> **What is being asked**: Whenever a line below holds the word "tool", copy that line.

> **Data block**:
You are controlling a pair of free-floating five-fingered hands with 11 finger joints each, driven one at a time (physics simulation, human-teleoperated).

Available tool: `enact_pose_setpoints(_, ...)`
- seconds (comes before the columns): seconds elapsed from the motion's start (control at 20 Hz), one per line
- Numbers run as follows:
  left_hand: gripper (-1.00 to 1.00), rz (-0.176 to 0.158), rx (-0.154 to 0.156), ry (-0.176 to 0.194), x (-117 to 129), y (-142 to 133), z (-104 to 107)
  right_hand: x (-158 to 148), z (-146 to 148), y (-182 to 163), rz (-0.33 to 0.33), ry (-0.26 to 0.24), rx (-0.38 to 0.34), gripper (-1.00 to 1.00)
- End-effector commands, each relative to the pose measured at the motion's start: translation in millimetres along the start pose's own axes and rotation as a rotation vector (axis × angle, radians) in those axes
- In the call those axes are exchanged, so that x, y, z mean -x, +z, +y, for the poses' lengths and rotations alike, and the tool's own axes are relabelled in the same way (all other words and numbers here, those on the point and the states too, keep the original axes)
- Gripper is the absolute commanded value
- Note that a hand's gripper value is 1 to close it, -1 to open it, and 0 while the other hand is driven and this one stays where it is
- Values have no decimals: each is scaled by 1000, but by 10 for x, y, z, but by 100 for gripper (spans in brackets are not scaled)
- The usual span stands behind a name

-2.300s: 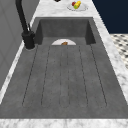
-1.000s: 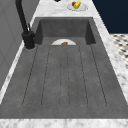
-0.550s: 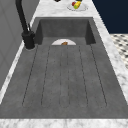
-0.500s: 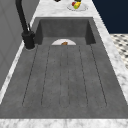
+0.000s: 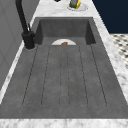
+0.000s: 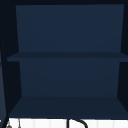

> **Written response**:
Available tool: `enact_pose_setpoints(_, ...)`
- In the call those axes are exchanged, so that x, y, z mean -x, +z, +y, for the poses' lengths and rotations alike, and the tool's own axes are relabelled in the same way (all other words and numbers here, those on the point and the states too, keep the original axes)

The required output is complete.